António Costa a apporté des publicités dans sa manche pour le premier débat sur l’état de la nation depuis que les socialistes ont gouverné à la majorité absolue. Pour contrer un diagnostic de crise économique et dans divers secteurs, comme la santé ou la protection civile, le Premier ministre a profité de sa première intervention dans le débat, qui durera environ quatre heures, pour annoncer l’entrée en vigueur de la gratuité. de crèches pour les enfants qui commencent ce cycle en septembre (mesure inscrite au budget de l’État pour 2022). Ajoutant également que, dans le même mois, « un nouveau paquet de mesures sera adopté pour soutenir les revenus des ménages et l’activité des entreprises », sans les avoir mis en œuvre.

Le responsable du gouvernement a tenu ces promesses pour un débat qui se déroule dans un contexte de plusieurs défis pour l’exécutif, comme l’a admis António Costa.

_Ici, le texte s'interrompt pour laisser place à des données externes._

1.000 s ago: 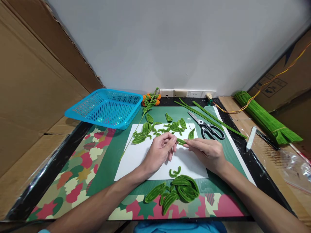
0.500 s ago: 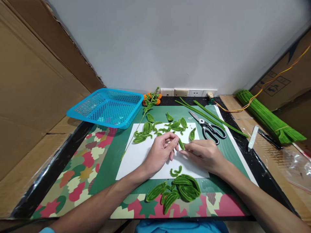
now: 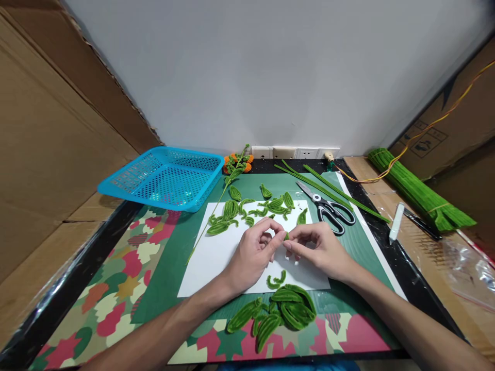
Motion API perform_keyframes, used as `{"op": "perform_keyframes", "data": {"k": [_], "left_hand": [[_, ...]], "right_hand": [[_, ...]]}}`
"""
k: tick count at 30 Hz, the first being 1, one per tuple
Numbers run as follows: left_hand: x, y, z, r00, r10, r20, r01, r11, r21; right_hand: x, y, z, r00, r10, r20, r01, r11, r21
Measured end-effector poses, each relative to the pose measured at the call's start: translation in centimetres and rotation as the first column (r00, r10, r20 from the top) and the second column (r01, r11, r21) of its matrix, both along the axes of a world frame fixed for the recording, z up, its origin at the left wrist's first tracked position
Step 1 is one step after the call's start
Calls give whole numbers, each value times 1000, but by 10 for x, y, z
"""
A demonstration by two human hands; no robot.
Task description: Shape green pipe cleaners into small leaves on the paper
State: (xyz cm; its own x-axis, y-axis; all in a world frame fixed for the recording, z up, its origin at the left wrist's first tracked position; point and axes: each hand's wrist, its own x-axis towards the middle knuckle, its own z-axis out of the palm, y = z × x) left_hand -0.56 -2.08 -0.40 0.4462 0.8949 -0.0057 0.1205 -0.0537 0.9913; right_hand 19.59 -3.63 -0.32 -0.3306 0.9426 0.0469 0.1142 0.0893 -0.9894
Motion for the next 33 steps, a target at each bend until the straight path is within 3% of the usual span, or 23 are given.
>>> {"op": "perform_keyframes", "data": {"k": [4,8,17,20,25,33], "left_hand": [[0,0,3,1000,10,14,-9,1000,-22],[1,0,4,999,30,19,-29,999,-34],[1,2,3,998,16,68,-7,990,-139],[2,2,5,998,-15,68,25,988,-150],[4,1,4,998,-44,35,49,987,-154],[2,1,0,1000,-13,22,16,993,-117]], "right_hand": [[2,2,-3,987,10,-162,-29,993,-116],[1,4,-7,970,-20,-241,-18,988,-154],[2,5,-5,964,-162,-212,152,986,-66],[2,6,-6,953,-196,-230,177,979,-101],[2,6,-8,937,-209,-280,160,969,-187],[3,5,-5,959,-116,-259,71,982,-175]]}}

De la pandémie de Covid-19, à la guerre en Ukraine, qui a fait monter en flèche les prix des produits et services, à la crise des services d’urgence fermés au Service national de santé (SNS), à la surpopulation à l’aéroport de Lisbonne et à un semaine avec des températures élevées, qui ont mis le pays en alerte à cause des incendies, le chef de l’Etat a ajouté la crise politique, « qui n’a vraiment pris fin qu’il y a trois semaines », avec l’entrée en vigueur du budget de l’Etat pour 2022.

Prendre soin de l’urgence ne peut nous distraire de notre responsabilité de construire l’avenir

Antonio Costa

Face à ce scénario, Costa a assumé que « la responsabilité du gouvernement de répondre au discours du chaos par l’action », garantissant que l’État s’efforce de surmonter ou de réduire les effets des problèmes mentionnés ci-dessus. Ayant déjà réduit de « 3,7 % le prix de l’électricité » ; réduit la pression fiscale sur le carburant et le « temps moyen de débarquement pour les vols hors Schengen » ; a approuvé le statut du SNS et un diplôme qui donne l’autonomie aux hôpitaux pour embaucher des professionnels.

« Prendre soin de l’urgence ne peut nous distraire de notre responsabilité de construire l’avenir », a poursuivi Costa, présentant comme exemple des objectifs socialistes l’amélioration de l’équilibre démographique, l’inclusion et la réduction des inégalités ; un engagement pour la digitalisation, la transition climatique et l’investissement dans un pays compétitif à l’externe comme à l’interne.

Lors de l’ouverture du débat sur l’état de la nation, Costa a également déclaré que, malgré les conflits, il estimait que le Portugal « est sur la bonne voie ». Et la meilleure preuve en sera les prévisions de l’Union européenne qui placent le pays comme celui qui devrait afficher la croissance économique la plus élevée de la zone euro et les statistiques du chômage, dévoilées aujourd’hui, qui indiquent que juin « a eu le meilleur bilan des 20 derniers ans », a indiqué le premier ministre, qui s’est fixé comme objectif « de retirer le Portugal de la liste des pays les plus endettés ».